Supplied data →
────────────────────────────────────────
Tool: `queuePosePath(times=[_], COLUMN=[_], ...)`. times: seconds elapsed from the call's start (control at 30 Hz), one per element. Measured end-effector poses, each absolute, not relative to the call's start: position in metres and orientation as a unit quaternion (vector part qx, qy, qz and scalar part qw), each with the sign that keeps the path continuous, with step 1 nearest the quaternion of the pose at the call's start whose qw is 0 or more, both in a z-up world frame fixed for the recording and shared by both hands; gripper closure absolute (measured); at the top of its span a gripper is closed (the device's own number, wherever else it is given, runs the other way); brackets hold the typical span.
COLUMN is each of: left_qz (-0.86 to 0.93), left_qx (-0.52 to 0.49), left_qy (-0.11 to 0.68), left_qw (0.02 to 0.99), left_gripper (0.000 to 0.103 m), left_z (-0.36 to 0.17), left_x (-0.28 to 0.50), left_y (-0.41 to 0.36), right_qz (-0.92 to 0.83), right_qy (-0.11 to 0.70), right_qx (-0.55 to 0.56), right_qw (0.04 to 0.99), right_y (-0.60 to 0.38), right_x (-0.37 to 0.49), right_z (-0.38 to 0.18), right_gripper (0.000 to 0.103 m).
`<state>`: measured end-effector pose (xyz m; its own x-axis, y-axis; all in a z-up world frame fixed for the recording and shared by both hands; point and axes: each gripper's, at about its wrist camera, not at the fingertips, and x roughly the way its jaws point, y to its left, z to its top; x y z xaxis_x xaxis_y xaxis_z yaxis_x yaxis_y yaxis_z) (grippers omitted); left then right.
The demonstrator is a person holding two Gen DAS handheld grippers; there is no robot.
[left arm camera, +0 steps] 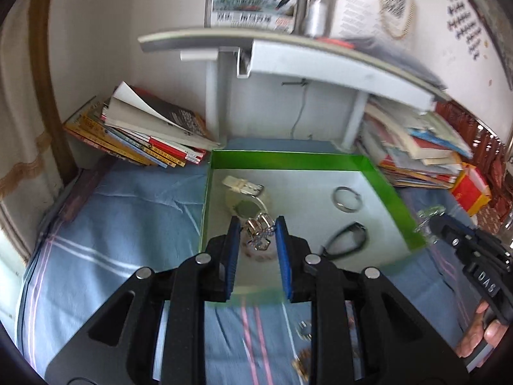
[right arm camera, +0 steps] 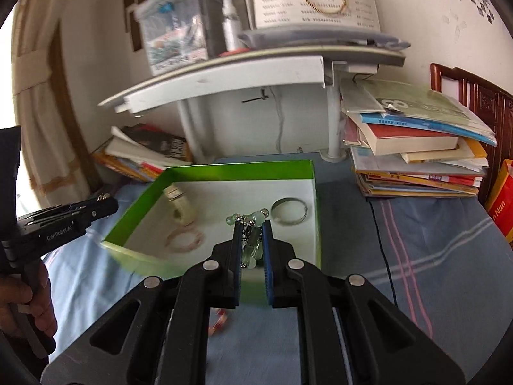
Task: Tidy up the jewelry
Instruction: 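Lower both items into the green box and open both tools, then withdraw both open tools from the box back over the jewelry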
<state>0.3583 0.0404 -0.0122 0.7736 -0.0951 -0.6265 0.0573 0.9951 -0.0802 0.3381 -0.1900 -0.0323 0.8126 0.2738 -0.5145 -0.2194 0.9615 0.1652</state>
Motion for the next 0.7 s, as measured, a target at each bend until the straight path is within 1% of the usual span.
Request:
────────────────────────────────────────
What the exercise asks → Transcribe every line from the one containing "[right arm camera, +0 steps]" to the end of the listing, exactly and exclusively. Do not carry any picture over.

Solution to the exercise →
[right arm camera, +0 steps] 
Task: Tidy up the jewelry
Instruction: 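Lower both items into the green box and open both tools, then withdraw both open tools from the box back over the jewelry
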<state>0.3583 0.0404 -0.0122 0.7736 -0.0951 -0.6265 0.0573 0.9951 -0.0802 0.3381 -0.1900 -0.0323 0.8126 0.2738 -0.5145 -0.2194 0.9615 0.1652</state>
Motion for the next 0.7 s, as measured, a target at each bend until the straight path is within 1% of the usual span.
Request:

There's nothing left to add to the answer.